Thursday, October 31, 2013

Educational Issue: Authentic Curriculum

For me my largest take-away from the authentic curriculum presentation was the concept of making authentic curriculum and the standards align.  Previously my concern with authentic curriculum was that it would be so difficult to make something authentic, unique, and individual fit into the actual standards that it was an exercise of futility, though of course I would have never said authentic curriculum was futile, far from it really. The presentation conveyed the idea that as an instructor you can first make your content and curriculum as authentic and individualized as you need to make you students engaged and have the content sink in. From this point you make the standards fit your curriculum rather than let the standards dictate your instruction. A quality instructor should never let the standards create a contortion act out of their instruction, instead they should strive to make an act out of the standards to make their classroom as authentic as possible.

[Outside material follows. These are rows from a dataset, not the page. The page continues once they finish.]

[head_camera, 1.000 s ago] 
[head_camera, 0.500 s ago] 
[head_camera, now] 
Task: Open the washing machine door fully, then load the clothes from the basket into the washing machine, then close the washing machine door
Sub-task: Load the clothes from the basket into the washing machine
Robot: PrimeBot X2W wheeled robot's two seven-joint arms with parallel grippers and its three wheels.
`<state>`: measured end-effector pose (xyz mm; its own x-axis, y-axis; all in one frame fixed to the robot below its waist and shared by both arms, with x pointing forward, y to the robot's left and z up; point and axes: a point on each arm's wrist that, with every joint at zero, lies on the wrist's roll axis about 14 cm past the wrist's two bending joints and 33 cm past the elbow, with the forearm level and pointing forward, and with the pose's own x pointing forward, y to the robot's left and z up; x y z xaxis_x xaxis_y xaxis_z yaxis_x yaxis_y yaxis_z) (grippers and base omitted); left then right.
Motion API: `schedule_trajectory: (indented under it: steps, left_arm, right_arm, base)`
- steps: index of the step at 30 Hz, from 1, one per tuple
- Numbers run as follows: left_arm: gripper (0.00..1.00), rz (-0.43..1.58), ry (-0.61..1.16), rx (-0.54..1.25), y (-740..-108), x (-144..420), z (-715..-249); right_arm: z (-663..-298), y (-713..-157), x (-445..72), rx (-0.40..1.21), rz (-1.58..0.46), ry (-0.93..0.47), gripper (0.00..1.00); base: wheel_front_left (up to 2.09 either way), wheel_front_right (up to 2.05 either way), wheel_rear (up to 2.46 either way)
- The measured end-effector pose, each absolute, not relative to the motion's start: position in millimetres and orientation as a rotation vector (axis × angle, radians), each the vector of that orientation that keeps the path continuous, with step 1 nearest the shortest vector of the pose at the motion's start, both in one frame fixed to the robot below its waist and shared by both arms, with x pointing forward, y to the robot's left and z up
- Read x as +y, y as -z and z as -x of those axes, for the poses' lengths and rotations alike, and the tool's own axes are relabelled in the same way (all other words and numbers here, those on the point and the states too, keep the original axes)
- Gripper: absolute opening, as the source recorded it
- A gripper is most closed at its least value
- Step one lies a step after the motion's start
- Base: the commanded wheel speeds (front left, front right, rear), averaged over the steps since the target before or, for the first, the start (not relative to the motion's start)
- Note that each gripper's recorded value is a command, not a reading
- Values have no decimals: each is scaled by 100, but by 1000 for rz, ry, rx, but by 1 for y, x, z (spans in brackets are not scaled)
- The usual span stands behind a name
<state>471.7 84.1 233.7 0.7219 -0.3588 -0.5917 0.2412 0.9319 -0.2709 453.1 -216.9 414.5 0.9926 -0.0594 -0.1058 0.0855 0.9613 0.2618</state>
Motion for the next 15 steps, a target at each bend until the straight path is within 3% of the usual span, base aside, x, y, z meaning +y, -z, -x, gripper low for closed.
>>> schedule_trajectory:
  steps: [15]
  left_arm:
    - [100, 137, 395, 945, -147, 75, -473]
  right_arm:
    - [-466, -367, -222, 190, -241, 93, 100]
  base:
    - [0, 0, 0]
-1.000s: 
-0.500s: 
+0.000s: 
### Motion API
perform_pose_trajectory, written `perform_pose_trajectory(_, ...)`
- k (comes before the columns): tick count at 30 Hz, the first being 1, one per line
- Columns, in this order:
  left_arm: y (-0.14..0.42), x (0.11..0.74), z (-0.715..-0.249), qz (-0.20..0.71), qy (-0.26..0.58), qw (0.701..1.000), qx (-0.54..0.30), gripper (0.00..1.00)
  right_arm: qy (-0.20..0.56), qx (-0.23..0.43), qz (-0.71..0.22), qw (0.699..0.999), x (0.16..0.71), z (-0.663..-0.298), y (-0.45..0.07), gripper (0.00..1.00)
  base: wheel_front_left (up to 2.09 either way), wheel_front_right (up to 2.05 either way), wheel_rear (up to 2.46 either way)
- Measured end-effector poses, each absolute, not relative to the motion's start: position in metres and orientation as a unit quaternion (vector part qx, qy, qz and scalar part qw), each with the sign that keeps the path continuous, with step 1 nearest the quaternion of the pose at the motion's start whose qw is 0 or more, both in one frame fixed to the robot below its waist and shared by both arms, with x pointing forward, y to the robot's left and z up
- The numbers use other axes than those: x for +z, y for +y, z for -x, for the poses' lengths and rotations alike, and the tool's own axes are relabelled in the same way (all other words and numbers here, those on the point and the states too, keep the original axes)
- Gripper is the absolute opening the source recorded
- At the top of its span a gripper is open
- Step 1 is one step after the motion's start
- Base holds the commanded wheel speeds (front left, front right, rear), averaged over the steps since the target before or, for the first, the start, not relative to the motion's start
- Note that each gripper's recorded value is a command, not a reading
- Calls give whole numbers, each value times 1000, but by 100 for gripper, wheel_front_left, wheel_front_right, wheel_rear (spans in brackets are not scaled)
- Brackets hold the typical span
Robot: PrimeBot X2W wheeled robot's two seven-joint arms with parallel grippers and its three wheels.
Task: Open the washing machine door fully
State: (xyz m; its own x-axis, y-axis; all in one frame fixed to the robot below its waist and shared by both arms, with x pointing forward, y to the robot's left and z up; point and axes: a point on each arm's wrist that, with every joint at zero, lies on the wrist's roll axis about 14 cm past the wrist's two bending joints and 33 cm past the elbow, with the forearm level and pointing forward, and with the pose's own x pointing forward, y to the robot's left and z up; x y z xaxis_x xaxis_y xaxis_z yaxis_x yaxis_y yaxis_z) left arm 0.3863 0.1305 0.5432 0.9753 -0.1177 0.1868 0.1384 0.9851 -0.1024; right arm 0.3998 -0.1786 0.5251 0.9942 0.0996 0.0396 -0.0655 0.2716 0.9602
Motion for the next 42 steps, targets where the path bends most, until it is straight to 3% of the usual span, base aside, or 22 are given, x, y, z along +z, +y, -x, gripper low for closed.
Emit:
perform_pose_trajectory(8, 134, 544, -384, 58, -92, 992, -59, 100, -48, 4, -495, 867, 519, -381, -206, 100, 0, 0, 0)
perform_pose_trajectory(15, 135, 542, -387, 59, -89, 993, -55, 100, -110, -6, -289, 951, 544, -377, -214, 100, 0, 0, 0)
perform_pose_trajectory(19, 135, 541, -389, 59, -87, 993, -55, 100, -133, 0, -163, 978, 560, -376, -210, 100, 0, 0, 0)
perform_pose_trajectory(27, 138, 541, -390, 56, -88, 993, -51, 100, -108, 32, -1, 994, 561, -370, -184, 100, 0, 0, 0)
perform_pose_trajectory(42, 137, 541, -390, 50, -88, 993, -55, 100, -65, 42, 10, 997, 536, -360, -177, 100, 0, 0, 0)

It seems like such a small change in teaching philosophy, but I tend to think it will result into a profoundly powerful paradigm shift in my teaching philosophy, but even beyond this change there was so much more going on with the presentation that was worth mentioning. Authentic curriculum appears to me as a considerably attractive form of instruction largely because of its emphasis on the pragmatic side of instruction where I as the teacher work mostly to build an excellent learning community and take a role as a facilitator of instruction allowing the class to become much more student centered and led.